PROBLEM DETAILS: Print each line once more, unchanged, from the line holding "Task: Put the" to the end of the listing below.

RECORDED DATA:
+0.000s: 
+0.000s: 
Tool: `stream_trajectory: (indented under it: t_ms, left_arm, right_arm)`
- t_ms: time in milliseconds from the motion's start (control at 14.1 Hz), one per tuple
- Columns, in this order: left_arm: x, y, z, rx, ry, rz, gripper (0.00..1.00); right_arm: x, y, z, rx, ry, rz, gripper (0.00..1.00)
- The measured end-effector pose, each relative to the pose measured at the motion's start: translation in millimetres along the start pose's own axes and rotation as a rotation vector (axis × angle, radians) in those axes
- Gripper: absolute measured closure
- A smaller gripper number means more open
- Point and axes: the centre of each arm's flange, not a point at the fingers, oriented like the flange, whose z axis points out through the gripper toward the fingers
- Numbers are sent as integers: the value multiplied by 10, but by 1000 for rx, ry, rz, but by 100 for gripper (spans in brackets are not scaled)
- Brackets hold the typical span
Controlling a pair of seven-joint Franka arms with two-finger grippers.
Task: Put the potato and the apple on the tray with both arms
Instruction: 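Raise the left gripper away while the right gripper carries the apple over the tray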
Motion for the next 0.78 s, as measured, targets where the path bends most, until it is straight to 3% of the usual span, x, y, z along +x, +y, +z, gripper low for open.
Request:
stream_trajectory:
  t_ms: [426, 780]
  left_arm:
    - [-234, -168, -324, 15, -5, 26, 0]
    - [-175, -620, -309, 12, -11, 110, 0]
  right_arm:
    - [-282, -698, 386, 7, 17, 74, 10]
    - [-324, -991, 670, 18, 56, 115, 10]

EXERCISE OUTPUT:
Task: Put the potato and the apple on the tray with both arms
Instruction: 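Raise the left gripper away while the right gripper carries the apple over the tray
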Motion for the next 0.78 s, as measured, targets where the path bends most, until it is straight to 3% of the usual span, x, y, z along +x, +y, +z, gripper low for open.
Request:
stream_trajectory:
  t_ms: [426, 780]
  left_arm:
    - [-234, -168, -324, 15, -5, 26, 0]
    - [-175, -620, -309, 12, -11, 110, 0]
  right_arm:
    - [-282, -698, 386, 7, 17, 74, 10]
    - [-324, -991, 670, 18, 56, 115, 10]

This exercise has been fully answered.